• [YOUR ASSIGNMENT]
The line that contains "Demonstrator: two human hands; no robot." marks the end: retype the data below exactly from its first line through that line.

• [DATA EXCERPT]
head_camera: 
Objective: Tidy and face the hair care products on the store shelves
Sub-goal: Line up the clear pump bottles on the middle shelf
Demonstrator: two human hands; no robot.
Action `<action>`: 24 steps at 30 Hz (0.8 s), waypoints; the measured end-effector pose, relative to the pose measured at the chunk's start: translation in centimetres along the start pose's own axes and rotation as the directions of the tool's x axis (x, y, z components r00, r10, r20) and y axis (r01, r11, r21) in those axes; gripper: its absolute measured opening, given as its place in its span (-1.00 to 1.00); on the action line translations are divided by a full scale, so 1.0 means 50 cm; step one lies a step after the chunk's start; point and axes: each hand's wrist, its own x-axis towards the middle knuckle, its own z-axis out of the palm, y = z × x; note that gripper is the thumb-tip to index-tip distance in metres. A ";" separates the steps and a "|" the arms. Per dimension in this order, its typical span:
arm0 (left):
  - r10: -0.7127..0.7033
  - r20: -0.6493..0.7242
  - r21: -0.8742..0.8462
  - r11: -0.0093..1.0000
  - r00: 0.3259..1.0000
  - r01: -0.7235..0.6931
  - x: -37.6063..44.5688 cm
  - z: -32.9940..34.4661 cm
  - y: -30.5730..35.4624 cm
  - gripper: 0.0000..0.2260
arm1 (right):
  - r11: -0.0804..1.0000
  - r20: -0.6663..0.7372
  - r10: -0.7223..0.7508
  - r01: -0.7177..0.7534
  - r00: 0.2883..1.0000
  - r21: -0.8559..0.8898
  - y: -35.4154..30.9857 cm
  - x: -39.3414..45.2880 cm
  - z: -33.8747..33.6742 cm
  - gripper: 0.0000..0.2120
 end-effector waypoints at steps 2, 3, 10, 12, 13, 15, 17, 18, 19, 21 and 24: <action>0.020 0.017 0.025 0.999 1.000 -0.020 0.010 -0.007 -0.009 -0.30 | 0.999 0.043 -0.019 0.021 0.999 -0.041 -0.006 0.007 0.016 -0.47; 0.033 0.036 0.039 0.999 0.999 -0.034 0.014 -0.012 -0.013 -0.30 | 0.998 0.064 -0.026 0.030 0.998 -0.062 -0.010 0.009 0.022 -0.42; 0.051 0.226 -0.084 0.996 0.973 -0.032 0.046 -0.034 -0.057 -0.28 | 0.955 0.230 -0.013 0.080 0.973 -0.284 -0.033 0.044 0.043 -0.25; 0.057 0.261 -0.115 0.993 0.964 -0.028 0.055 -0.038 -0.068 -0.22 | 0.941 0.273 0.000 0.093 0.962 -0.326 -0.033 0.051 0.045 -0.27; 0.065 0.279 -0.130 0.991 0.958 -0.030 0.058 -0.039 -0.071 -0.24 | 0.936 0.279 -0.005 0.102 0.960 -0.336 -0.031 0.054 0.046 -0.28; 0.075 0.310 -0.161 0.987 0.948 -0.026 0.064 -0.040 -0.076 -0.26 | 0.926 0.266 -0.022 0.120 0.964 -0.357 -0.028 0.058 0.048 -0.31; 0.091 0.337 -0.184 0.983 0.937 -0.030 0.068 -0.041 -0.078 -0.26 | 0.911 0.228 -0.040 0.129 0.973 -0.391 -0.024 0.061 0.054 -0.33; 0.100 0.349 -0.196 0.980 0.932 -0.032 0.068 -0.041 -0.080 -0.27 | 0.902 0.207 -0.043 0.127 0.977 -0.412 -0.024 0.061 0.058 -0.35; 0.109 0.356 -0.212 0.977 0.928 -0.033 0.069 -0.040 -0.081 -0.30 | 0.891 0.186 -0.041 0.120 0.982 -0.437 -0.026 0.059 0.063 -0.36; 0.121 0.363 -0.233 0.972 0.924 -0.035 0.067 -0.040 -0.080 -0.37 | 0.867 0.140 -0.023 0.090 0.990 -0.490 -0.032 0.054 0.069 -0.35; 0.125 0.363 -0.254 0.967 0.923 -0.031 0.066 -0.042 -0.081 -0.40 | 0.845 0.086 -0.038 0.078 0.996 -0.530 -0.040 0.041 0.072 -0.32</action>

• [WRITTEN ANSWER]
head_camera: 
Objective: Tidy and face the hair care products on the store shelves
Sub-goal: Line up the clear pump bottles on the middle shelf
Demonstrator: two human hands; no robot.

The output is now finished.